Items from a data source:
####
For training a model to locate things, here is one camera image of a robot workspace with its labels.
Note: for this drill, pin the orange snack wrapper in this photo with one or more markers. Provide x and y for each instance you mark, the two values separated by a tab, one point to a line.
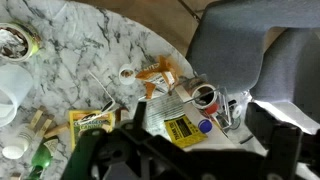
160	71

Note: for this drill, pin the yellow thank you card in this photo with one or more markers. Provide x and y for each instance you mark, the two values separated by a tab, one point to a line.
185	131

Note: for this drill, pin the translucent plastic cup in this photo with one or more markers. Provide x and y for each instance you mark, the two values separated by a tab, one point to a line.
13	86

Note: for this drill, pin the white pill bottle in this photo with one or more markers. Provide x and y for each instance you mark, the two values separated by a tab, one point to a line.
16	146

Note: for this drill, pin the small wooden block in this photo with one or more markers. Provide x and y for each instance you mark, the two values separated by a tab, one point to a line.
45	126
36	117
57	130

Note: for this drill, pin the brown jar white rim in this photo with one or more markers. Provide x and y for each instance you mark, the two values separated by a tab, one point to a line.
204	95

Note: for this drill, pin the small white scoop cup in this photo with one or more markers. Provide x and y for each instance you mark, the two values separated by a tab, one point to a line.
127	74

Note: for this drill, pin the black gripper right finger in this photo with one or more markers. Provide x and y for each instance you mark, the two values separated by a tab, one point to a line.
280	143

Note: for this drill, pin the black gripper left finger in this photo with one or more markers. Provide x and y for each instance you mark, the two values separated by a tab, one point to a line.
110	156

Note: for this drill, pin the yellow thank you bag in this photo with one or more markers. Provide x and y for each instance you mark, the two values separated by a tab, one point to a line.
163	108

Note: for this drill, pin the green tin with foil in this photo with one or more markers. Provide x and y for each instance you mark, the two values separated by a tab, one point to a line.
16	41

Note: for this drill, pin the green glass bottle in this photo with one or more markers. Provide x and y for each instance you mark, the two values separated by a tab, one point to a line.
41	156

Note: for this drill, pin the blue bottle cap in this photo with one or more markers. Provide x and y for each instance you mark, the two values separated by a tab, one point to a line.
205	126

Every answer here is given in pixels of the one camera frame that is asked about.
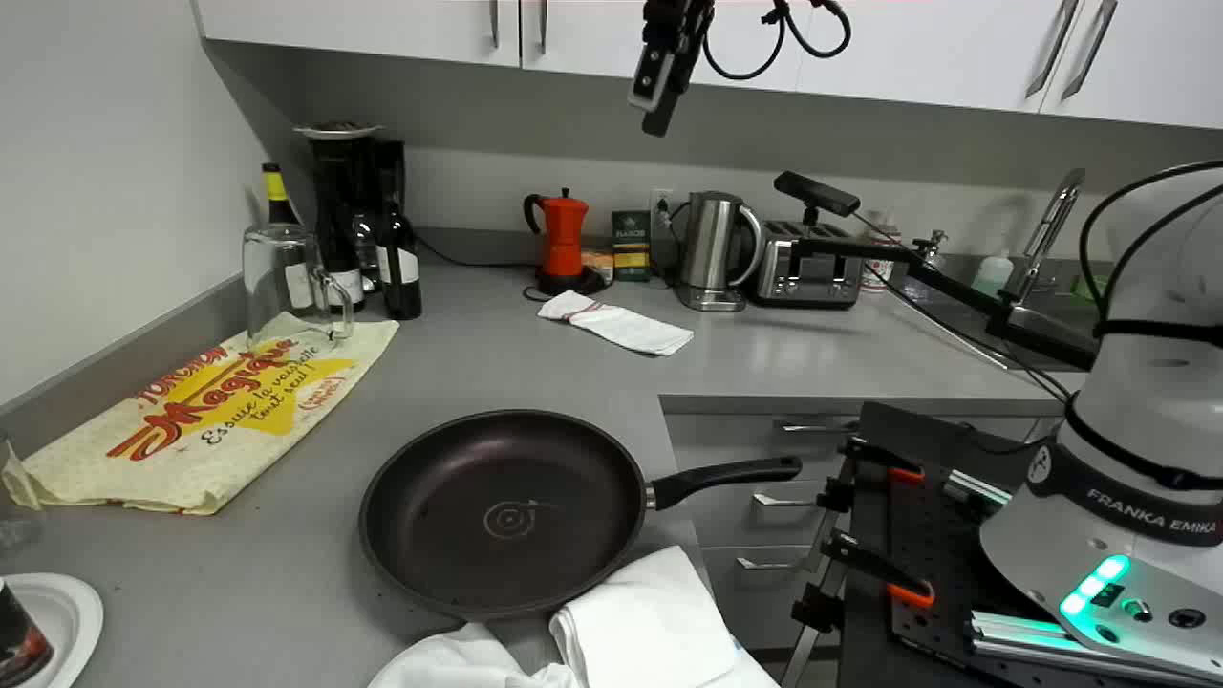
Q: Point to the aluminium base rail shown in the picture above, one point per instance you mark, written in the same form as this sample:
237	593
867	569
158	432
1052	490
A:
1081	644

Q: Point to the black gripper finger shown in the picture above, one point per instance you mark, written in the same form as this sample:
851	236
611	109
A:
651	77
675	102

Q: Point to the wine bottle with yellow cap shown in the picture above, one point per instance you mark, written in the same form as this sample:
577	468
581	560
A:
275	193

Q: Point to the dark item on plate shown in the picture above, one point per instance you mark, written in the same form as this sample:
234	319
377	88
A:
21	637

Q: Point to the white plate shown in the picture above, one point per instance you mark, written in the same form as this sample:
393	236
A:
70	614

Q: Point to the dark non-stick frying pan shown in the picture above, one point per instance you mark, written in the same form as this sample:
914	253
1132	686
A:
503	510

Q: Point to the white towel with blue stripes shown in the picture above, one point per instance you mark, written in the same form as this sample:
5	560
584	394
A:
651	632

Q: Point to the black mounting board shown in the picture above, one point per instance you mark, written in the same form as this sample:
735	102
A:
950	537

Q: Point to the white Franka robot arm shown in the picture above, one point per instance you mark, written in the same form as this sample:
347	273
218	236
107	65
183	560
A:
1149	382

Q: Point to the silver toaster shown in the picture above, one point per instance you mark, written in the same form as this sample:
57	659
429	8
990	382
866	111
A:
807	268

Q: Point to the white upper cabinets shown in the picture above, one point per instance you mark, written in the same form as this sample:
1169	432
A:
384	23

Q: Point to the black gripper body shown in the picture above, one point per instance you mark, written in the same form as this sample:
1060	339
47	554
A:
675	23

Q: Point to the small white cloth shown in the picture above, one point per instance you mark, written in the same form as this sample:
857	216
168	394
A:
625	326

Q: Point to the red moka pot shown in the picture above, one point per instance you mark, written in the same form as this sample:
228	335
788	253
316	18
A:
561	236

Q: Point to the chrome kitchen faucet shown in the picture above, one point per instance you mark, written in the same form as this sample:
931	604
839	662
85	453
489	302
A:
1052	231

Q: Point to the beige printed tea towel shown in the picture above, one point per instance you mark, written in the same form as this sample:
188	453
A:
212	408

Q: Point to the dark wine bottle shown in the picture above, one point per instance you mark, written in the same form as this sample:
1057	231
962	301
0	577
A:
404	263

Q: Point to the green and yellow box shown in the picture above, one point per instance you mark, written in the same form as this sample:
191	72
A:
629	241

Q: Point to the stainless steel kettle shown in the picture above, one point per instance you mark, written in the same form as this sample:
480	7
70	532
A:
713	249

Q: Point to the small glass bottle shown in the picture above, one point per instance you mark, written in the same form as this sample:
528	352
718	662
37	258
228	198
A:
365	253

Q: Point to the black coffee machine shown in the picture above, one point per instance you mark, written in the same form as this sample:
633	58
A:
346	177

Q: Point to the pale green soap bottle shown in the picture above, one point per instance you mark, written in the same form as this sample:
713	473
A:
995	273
####
WHAT THE TASK REQUIRES: Output the lines from the one with "Q: Point to the pale" through the end of the records above, exactly, including both ends, and nothing besides.

RESPONSE TO THIS TASK:
Q: Point to the pale green soap bottle shown in the picture above, one point per instance you mark, written in the same form as this sample:
713	473
A:
995	273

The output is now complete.